Aujourd'hui, la production de coprah des Tuamotu représente environ les trois quarts des récoltes de Polynésie française.
Le tourisme
C'est le secteur le plus récent et connait un fort développement. Les Tuamotu sont accessibles, à portée de main de Tahiti, Bora Bora ou Raiatea, et offrent un dépaysement complet par rapport aux îles hautes. Les plages s'étalent sur des centaines voire des kilomètres de long, et il n'y a souvent pas un chat. Aussi les touristes affluent-ils, d'autant plus que presque toutes les îles disposent de pensions, à la recherche d'un trésor unique le plus souvent : les fonds sous-marins mirifiques qui font de la plongée l'activité phare sur place (notamment à Rangiroa, Fakarava ou Tikehau).
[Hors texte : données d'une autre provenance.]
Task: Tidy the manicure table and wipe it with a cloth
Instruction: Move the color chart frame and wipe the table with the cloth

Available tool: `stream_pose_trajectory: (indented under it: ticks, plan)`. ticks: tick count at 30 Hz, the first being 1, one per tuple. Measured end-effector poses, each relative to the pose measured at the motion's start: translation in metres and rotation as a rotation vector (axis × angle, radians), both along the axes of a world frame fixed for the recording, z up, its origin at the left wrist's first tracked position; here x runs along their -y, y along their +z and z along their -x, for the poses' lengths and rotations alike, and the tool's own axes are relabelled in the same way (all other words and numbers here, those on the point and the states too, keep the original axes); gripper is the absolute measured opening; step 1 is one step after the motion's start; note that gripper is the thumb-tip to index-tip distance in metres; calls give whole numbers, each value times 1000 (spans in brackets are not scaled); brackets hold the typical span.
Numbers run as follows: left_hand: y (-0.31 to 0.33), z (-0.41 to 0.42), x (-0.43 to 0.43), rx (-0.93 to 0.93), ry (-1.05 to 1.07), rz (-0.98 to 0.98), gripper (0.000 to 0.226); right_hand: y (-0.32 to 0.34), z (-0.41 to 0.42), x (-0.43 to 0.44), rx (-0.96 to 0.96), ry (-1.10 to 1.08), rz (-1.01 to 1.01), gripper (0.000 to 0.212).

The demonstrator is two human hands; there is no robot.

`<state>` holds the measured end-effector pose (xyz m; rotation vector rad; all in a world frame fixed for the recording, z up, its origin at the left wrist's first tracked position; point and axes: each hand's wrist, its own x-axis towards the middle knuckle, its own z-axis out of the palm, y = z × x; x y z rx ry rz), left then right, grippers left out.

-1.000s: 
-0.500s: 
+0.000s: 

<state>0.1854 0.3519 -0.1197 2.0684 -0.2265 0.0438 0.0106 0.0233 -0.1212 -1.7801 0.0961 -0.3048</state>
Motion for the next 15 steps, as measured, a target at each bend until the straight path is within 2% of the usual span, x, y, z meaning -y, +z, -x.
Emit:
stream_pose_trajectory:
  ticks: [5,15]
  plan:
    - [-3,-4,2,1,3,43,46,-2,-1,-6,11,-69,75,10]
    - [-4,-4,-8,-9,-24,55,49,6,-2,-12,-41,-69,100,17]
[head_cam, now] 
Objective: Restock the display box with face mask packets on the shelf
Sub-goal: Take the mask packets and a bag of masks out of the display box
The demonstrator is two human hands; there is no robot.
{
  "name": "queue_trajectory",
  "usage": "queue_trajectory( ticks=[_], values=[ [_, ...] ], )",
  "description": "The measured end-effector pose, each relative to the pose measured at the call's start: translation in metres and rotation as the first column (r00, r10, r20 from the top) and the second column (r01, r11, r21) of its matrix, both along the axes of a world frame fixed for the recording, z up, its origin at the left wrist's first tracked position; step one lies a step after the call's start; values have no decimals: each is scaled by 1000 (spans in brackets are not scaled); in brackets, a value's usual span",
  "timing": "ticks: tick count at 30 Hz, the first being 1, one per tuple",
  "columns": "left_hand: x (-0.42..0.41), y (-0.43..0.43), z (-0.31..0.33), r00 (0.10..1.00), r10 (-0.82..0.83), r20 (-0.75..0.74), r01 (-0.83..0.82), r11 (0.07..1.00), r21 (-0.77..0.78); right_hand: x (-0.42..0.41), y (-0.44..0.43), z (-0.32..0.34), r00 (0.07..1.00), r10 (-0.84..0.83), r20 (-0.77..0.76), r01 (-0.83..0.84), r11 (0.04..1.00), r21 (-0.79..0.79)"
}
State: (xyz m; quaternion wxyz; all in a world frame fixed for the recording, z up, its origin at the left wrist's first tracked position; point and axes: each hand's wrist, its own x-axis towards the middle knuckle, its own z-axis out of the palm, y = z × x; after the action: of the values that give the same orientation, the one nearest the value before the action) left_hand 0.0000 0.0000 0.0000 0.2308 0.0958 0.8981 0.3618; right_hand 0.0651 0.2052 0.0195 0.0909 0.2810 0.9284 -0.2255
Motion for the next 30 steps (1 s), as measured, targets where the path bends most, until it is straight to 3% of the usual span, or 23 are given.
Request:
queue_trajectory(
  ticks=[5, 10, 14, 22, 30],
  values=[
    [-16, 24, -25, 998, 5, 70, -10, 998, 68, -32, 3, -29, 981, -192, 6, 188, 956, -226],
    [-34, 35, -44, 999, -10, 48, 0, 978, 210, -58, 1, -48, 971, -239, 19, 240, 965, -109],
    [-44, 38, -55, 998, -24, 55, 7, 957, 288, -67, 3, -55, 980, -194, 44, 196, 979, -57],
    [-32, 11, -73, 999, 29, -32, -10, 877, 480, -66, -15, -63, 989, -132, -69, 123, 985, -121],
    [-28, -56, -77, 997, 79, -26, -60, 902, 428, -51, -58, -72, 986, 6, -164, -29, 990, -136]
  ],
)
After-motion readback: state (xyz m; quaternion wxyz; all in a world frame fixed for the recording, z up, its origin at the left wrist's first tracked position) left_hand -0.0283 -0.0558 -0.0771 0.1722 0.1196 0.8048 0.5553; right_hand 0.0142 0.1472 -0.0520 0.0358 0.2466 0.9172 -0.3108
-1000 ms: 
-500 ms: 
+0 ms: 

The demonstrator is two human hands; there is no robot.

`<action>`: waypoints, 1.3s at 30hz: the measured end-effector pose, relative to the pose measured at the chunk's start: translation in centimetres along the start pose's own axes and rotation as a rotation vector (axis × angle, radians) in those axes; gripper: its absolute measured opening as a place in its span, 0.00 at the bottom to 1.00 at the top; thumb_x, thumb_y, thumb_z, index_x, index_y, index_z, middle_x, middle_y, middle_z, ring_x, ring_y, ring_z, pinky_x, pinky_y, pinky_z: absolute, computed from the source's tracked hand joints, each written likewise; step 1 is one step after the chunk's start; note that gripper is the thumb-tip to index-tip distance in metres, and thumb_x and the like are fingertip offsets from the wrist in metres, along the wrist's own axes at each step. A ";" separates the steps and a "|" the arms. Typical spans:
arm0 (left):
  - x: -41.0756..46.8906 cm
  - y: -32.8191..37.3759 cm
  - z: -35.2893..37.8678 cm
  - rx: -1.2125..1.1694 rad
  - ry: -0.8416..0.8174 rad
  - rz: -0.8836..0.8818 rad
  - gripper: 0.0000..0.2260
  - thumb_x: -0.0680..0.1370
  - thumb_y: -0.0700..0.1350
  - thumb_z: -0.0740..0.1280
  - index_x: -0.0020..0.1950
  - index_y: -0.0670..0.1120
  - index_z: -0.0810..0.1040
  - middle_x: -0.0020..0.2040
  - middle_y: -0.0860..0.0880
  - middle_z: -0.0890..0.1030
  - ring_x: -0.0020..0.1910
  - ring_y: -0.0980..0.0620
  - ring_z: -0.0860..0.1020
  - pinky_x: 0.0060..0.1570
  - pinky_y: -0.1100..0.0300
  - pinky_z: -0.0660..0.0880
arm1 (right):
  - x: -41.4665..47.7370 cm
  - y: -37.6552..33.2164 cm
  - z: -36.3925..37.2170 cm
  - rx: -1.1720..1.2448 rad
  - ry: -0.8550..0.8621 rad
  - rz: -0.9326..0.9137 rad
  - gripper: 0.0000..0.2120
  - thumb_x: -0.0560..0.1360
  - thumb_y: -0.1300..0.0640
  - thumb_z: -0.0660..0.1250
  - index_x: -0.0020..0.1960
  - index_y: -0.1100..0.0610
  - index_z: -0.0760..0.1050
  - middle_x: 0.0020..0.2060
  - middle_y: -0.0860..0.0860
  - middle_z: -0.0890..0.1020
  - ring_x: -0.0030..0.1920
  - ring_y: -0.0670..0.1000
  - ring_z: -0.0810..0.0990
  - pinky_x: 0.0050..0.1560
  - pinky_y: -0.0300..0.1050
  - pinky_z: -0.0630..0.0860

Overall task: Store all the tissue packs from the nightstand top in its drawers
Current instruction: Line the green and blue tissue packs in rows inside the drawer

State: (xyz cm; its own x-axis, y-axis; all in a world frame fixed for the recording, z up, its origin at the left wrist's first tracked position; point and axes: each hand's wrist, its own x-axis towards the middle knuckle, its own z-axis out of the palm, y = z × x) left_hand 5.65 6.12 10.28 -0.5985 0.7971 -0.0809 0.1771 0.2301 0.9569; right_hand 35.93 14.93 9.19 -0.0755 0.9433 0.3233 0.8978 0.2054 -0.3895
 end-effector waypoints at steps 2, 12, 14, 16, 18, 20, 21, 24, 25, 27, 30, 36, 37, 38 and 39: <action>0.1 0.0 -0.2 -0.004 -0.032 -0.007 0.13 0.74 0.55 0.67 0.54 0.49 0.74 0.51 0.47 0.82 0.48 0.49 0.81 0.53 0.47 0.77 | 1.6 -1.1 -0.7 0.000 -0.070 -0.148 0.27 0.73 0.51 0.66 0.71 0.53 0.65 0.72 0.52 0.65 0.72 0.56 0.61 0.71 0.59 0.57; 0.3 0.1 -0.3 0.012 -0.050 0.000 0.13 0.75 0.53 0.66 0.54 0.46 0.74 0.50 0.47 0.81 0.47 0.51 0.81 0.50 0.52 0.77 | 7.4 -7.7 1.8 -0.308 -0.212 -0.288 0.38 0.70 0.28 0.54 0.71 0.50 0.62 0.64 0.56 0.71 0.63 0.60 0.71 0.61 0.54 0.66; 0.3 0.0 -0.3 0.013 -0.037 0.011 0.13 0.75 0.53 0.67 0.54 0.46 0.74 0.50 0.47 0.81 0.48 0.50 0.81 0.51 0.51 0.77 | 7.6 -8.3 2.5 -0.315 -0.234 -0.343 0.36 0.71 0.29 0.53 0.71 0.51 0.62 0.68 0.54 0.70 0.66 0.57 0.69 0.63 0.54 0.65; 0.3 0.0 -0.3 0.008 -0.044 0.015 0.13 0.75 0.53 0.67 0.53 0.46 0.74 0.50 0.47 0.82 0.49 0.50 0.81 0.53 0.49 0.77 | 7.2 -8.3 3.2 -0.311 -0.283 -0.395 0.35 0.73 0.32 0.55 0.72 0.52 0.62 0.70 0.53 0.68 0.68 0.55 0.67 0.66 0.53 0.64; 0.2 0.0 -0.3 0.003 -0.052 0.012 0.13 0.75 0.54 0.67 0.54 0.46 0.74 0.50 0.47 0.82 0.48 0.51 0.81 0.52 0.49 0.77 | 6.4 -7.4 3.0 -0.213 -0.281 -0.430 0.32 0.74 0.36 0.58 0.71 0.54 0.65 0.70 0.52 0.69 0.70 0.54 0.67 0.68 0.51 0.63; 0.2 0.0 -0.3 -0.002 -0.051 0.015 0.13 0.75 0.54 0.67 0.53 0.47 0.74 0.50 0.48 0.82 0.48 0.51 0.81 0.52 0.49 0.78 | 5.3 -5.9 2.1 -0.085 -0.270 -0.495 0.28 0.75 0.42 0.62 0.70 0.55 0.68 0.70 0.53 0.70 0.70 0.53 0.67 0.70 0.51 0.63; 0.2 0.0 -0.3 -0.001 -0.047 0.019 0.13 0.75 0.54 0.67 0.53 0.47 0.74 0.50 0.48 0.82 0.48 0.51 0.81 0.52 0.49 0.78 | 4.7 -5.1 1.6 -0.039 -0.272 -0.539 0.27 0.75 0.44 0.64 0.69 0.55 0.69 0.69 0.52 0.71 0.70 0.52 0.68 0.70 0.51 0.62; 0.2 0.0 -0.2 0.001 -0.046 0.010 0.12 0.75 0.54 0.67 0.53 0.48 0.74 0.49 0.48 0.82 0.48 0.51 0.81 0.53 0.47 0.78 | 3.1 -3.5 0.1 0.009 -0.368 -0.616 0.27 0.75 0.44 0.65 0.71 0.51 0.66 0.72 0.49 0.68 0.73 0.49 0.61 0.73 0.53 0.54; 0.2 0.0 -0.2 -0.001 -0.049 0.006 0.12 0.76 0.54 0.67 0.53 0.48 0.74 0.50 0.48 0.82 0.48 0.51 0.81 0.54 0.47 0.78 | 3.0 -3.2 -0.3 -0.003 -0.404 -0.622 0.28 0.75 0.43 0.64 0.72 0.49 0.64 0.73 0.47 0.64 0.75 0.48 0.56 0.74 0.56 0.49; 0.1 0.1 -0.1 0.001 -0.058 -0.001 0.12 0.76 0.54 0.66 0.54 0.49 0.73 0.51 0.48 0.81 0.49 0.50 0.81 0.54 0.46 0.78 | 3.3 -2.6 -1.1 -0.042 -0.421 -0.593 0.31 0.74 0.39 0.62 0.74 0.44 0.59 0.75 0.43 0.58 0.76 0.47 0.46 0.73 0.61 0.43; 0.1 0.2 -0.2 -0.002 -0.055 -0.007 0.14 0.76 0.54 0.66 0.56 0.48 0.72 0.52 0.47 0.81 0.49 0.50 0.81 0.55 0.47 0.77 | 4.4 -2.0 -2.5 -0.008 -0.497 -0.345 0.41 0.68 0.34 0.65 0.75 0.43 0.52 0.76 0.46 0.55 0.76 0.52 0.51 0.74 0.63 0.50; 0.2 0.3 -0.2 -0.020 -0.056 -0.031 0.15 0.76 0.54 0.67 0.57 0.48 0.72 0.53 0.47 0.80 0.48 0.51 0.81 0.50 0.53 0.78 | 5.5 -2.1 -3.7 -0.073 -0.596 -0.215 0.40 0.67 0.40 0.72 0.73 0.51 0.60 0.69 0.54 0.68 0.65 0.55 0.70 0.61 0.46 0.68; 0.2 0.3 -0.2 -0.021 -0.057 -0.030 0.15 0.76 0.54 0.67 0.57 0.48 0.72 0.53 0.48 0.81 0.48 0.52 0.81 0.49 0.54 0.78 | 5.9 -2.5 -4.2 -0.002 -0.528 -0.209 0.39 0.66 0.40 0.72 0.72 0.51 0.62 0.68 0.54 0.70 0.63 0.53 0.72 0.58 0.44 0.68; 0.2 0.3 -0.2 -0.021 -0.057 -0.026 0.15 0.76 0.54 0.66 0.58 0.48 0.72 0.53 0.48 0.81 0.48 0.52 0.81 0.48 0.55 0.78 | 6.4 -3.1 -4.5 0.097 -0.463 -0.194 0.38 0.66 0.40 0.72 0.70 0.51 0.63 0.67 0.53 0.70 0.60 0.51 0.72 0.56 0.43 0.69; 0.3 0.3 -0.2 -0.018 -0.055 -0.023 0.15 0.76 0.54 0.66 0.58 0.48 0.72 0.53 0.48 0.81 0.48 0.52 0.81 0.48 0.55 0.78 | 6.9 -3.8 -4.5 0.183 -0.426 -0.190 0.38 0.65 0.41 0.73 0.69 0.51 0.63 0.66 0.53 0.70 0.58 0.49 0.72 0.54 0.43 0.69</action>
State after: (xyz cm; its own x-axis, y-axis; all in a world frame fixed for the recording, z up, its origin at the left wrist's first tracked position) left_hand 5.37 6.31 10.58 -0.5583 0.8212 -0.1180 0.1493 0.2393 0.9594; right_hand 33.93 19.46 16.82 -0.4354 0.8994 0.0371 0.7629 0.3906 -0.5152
Les atolls les plus proches de Tahiti sont les plus touristiques et les Tuamotu se sont équipées aujourd'hui de plusieurs hôtels de luxe avec bungalows sur pilotis. La plupart d'entre eux se situent dans les atolls les plus fréquentés - Rangiroa et Tikehau notamment -, qui sont reliés presque une fois par jour par Air Tahiti. D'autres atolls proches de ces derniers, plus petits, profitent de l'engouement en proposant une ambiance encore plus tranquille, avec des pensions de famille seulement : Mataiva, Ahe, Kaukura, Anaa, Takaroa et Takapoto... C'est aussi le cas à Fakarava d'ailleurs, qui malgré sa taille et sa renommée, a préféré l'hébergement familial aux grandes structures. Plus on s'éloigne vers l'est, plus les atolls sont perdus, aux confins du monde et aux portes de l'imaginaire.
La perle
Poe Rava, la perle noire, est l'une des premières ressources de l'archipel. Depuis l'ouverture dans les années 1960 de la première unité de production à Manihi, le paysage des Tuamotu a bien changé. Plusieurs atolls sont aujourd'hui parsemés de maisonnettes sur pilotis, qui donnent parfois aux atolls un air de cité lacustre. L'économie de l'archipel a été entièrement renouvelée, et les Tuamotu, qui passaient pour un parent pauvre du reste de la Polynésie, se sont bien enrichies jusqu'au milieu des années 2000. Depuis, c'est la coprahculture qui a pris le dessus.
Les parcs à poissons
Une invention pratique des premiers Paumotus. Forme primitive de l'aquaculture, les parcs à poissons sont des pièges dans lesquels les poissons s'engouffrent et ne peuvent plus ressortir. Autrefois fabriqués avec des blocs de corail, ils étaient implantés selon une savante étude des courants et des habitudes de passage des poissons. Le fonctionnement est simple : un passage en V forme une sorte d'entonnoir qui mène à un bassin, puis à un autre, dans des eaux peu profondes. Les poissons qui rentrent dans ce labyrinthe ne retrouvent plus la sortie, et l'on dispose d'un vivier dans lequel on peut puiser à loisir. Les différents couloirs sont maintenant constitués avec des grillages, mais le principe n'a pas changé. On repère facilement les piquets en bois disposés en forme de V à l'entrée des passes. Leur implantation en fonction des courants est un art que les Paumotu maîtrisent toujours aussi bien.